# How to complete this task
What you return must match the listing below word for word.

# Information supplied
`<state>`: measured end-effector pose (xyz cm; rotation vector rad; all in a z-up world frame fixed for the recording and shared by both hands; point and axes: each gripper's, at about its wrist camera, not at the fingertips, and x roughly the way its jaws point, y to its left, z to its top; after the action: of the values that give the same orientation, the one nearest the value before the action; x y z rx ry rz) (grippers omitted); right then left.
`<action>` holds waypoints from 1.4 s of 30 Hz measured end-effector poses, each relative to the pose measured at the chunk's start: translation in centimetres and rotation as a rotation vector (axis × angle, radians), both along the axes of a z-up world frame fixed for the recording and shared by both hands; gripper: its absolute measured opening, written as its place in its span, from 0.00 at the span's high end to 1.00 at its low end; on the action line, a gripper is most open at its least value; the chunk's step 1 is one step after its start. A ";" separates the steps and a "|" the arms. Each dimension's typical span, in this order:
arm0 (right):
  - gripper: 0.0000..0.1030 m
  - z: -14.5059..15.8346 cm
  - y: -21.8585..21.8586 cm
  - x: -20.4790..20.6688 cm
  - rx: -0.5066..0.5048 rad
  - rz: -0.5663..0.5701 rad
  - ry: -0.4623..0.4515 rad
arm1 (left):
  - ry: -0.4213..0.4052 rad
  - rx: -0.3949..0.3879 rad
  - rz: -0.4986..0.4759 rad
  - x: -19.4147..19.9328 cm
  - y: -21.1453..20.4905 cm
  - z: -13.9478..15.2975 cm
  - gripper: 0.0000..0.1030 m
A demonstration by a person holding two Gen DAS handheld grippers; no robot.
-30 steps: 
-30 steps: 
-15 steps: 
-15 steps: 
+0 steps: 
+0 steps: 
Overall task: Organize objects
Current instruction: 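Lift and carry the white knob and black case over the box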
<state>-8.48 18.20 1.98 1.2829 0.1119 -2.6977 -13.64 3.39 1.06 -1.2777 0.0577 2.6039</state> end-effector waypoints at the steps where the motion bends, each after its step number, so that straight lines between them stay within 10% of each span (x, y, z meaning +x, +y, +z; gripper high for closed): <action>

# Solved problem
`<state>`: measured end-effector pose (xyz cm; rotation vector rad; all in a z-up world frame fixed for the recording and shared by both hands; point and axes: each gripper's, at about its wrist camera, not at the fingertips, and x roughly the way its jaws point, y to its left, z to its top; after the action: of the values that give the same orientation, the one nearest the value before the action; x y z rx ry rz) (grippers omitted); right then left.
`<action>` holds waypoints from 1.4 s of 30 Hz measured end-effector poses, each relative to the pose measured at the chunk's start: translation in centimetres and rotation as a rotation vector (axis × angle, radians), both along the axes of a z-up world frame fixed for the recording and shared by both hands; gripper: its absolute measured opening, written as its place in its span, from 0.00 at the span's high end to 1.00 at its low end; on the action line, a gripper is most open at its least value; the chunk's step 1 is one step after its start. A ";" separates the steps and a "|" the arms. Each dimension's typical span, in this order:
arm0 (right):
  - gripper: 0.0000..0.1030 m
  - z: -14.5059..15.8346 cm
  - y: -21.8585..21.8586 cm
  - x: -20.4790..20.6688 cm
  - rx: -0.5066..0.5048 rad
  - rz: -0.5663..0.5701 rad
  - ry: -0.4623..0.4515 rad
arm1 (left):
  - ry: -0.4213..0.4052 rad
  - rx: -0.3949..0.3879 rad
  - rz: -0.4986..0.4759 rad
  - x: -19.4147..19.9328 cm
  - y: -21.1453..20.4905 cm
  - z: -13.9478..15.2975 cm
  - gripper: 0.0000..0.1030 m
A demonstration by a person holding two Gen DAS handheld grippers; no robot.
-30 steps: 
-30 steps: 
-15 steps: 
-15 steps: 
+0 steps: 
+0 steps: 
Overall task: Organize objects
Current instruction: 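Lift and carry the white knob and black case over the box
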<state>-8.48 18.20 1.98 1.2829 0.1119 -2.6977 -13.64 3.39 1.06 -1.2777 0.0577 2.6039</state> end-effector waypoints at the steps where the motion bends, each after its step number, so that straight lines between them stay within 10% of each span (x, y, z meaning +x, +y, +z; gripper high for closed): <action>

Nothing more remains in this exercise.